Can you explain the color black to me?

Black is apparently the lack of any light (color).

If you have black, and add white (all colors), why does it turn grey instead of white? If you have no color and add every color, wouldn’t you end up with every color (white)?

How does that work?

Gray is dark white.

But if you add all colors to no color, wouldn’t you have all colors? That’s like saying 0+6 =/= 6.

Gray is “all colors”. Just not very bright.

Actually, gray is a pale black.

The better answer is, kidding aside, that all colors being present doesn’t so much produce white as a neutral hue. White is a bright neutral hue, gray is a medium neutral hue, and black is a dark neutral hue.

Color ≠ Intensity.

Are you talking light or pigment?

Light: Black = no color, white = all colors. black + white = white.

Pigment: Black= all colors, white = no color. black + white = grey (all colors, less intensity)

Oh, I see.

Mind-fucked…

Think about what you are seeing. It is light being reflected from a source, so black is what you get when no light is being reflected, and white is what you get when all light, the whole spectrum, is reflected.

I had a red and white pinstriped shirt on which the stripes were obvious up close. At a distance, the shirt looked pink. Magnify a gray substance and you’ll find a mixture of black and white regions- not gray ones.

It’s Additive Color vs. Subtractive Color.

Does that mean that there is no actual “gray” color then? Just assimilated regions of black and white that our eyes interpret as a shade at certain magnifications?

Maybe :slight_smile:

You could find that, but you won’t necessarily find that.

Pretty much, yeah, at least when it comes to pigments in paint. Most pre-made grey paint is pre-mixed black and white pigments. Black, grey and white are all the same “color” in they reflect and absorb light evenly across the color spectrum, just reflecting different amounts of light.

Blue paint, for example, looks blue because it absorbs the other colors and reflects blue (plus a bit of green and violet, too).

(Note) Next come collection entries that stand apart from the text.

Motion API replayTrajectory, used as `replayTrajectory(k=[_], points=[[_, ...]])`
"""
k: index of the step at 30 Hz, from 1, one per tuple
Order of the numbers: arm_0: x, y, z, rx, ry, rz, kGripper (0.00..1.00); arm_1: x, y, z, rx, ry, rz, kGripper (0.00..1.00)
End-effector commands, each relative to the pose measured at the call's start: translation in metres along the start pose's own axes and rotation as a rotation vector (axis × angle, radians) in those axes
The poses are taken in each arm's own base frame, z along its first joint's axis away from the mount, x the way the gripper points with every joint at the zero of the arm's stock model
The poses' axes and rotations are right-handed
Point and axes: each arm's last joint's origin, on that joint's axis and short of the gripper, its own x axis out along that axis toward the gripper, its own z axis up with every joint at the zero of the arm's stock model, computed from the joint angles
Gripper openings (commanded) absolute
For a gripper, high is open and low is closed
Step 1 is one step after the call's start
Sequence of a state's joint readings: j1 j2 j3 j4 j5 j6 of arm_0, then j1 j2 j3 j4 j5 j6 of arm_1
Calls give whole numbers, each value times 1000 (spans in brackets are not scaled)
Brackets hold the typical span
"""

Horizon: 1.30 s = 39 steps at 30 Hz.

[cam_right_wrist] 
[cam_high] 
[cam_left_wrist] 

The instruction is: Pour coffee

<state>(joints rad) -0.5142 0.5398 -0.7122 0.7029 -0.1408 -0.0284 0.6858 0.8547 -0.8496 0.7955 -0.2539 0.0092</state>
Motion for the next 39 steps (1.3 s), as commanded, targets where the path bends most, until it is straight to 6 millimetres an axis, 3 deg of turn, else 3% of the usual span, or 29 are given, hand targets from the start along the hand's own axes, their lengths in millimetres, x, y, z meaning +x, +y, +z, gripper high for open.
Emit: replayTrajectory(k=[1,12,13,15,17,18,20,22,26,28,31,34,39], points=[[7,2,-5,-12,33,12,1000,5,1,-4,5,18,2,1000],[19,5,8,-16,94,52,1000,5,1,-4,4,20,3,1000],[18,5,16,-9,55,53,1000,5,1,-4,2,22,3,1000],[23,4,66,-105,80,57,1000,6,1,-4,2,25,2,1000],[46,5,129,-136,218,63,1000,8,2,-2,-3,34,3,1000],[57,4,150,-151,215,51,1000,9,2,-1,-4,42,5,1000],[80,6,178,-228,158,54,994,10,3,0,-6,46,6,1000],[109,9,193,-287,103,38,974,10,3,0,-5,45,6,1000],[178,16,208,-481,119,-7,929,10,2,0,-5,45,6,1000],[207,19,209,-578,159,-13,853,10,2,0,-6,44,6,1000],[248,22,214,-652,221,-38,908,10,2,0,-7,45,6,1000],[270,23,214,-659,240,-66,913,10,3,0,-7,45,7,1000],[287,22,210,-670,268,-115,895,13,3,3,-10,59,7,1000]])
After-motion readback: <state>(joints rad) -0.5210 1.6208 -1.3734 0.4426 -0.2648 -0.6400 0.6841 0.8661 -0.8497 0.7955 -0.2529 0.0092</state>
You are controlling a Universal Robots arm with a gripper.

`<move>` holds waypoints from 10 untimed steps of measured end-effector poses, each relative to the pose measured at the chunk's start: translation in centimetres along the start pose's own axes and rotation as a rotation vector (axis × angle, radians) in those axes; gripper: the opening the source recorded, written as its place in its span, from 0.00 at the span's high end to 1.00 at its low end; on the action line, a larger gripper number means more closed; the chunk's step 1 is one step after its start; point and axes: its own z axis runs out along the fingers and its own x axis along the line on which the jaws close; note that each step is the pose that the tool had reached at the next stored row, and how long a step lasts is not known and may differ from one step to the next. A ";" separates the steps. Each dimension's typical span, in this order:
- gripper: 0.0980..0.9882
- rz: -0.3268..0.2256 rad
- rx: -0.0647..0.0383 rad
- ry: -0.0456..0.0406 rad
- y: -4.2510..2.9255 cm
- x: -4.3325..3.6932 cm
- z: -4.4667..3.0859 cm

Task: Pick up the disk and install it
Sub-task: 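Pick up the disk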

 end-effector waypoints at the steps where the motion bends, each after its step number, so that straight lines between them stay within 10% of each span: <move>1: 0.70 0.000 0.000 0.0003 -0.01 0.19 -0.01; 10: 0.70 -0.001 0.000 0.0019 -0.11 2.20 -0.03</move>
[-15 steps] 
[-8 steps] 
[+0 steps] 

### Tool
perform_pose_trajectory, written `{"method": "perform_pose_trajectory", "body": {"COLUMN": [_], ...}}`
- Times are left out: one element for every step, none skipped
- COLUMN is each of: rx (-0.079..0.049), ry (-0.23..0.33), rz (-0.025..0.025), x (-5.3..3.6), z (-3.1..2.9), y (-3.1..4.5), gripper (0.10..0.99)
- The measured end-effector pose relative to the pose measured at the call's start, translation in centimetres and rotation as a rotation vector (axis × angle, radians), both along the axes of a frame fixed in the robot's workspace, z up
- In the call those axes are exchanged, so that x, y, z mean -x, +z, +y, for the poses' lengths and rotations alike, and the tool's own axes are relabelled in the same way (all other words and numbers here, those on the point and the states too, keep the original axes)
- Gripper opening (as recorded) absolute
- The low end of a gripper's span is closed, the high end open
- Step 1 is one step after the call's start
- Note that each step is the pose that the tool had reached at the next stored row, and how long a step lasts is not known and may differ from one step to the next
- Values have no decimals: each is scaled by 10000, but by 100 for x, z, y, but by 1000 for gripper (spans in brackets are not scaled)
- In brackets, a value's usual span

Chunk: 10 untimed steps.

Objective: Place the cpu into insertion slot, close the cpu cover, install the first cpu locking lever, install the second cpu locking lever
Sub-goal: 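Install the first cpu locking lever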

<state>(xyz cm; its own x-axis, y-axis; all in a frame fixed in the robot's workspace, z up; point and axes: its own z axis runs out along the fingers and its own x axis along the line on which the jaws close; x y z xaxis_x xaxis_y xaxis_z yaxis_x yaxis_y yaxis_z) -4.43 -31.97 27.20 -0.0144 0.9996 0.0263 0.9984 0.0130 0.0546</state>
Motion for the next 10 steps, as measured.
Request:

It doesn’t matter whether it is additive or subtractive. Whether you use lights or pigments, gray is dark white or light black, i.e. your eye is receiving more light than something black and less than something white in the same field of view.

Black, white, and gray are relative terms. Consider that a black sunspot is as bright as a direct view of the filament of a lightbulb, but dimmer than most of the solar surface. Similarly, the white paper of a book is dimmer indoors than the period at the end of the sentence viewed outdoors.

It’s also worth noting that dark yellow is brown. Same color, just not as bright. It is all about the contrast.

My favorite illustration is a projection screen, like you might find in a classroom or conference room. They’re usually white with a black border. Except the “white” is actually the darkest black you’ll ever see in a movie projected on that screen.

That said, for pigments, there really is such a thing as absolute white and absolute black. A true white surface will reflect 100% of the light incident on it, and a true black surface will absorb 100% of the light incident on it.

True enough. I don’t have to explain this to you, Chronos, but others might be surprised at how low a reflectance will still look white under the right circumstances. For example, the moon at night is a vivid white, even though it reflects a mere 12% of the sunlight, only a few times more than asphalt.